Cette décision suscite des critiques, certains allant jusqu’à affirmer qu’elle serait motivée par des règlements de comptes politiques. Ces accusations ignorent la complexité du contexte burkinabè, où les frontières entre criminalité, politique et insécurité sont parfois floues. Ce décret doit être vu comme une réponse à des urgences sécuritaires et économiques, et non comme une manœuvre visant à réduire au silence des opposants.

Le Burkina Faso traverse l’une des périodes les plus critiques de son histoire. Les autorités de transition, dirigées par le capitaine Ibrahim Traoré, ont la lourde responsabilité de préserver l’intégrité territoriale et de garantir l’avenir du pays. Ce gel des avoirs, loin d’être une mesure anodine, est une partie d’un plan plus large pour redonner au Burkina Faso les moyens de sa souveraineté.

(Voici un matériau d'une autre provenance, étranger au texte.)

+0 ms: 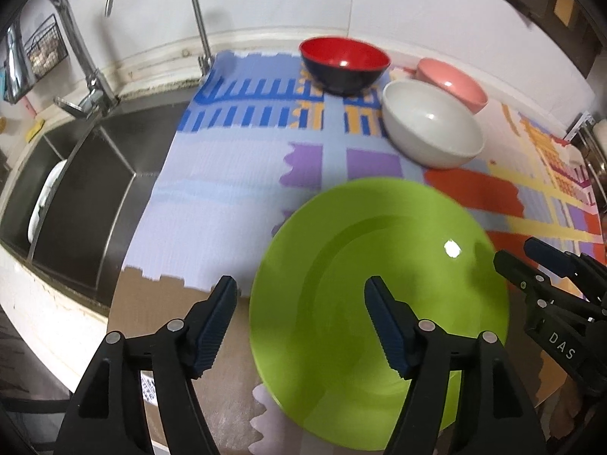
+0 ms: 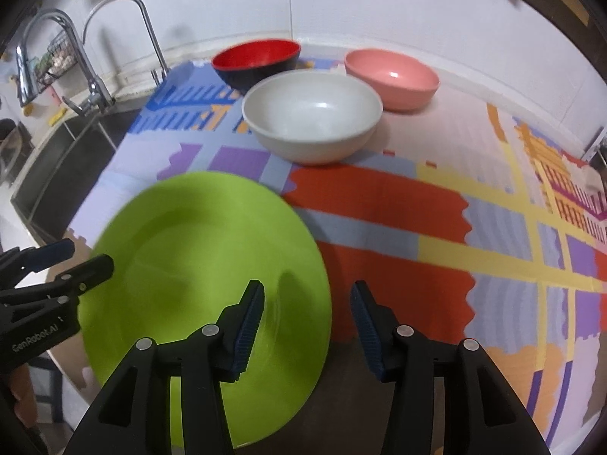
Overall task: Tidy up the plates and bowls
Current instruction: 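Lower the green plate onto the mat and open both tools, then move both tools to the white bowl rim and close on it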
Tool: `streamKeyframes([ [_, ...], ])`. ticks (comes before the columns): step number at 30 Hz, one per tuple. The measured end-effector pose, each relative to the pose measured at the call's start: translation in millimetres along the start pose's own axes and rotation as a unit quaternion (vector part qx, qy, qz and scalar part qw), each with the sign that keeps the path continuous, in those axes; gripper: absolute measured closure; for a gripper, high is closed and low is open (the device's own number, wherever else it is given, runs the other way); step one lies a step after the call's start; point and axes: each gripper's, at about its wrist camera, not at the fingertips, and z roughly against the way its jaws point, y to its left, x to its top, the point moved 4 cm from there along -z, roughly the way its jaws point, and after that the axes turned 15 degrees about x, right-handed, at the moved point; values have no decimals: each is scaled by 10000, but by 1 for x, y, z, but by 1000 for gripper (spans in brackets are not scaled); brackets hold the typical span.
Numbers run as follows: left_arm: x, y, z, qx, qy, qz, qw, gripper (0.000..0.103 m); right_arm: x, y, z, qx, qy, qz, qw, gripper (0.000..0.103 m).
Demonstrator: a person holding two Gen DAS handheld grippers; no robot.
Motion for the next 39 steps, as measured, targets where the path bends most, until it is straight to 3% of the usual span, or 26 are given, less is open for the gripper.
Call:
streamKeyframes([
  [20, 78, -35, 20, -130, -730, -160, 9971, 30, 59, -30, 37, -45, -777, -80, 9969, 55],
  [39, 144, -71, -35, -123, -779, -548, 9954, 31, 114, -67, -2, 138, -867, -379, 9954, 55],
])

Une action courageuse pour un Burkina Faso fort

En renforçant la régulation financière et en traçant des lignes claires sur ce qui est acceptable ou non, les autorités affirment leur vision d’un État fort et responsable. Ce décret n’est pas une fin en soi, mais une étape cruciale dans la refondation du pays.

Le gel des avoirs de ces 115 personnes et entités est un acte fort qui illustre la volonté des autorités de transition de reprendre en main les destinées du Burkina Faso. Dans un contexte régional où les défis sont immenses, ce genre de décision est une preuve de courage et de détermination. L’histoire jugera ces choix, mais pour l’heure, il est clair qu’ils visent à offrir au peuple burkinabè une chance de vivre dans un pays sécurisé et souverain.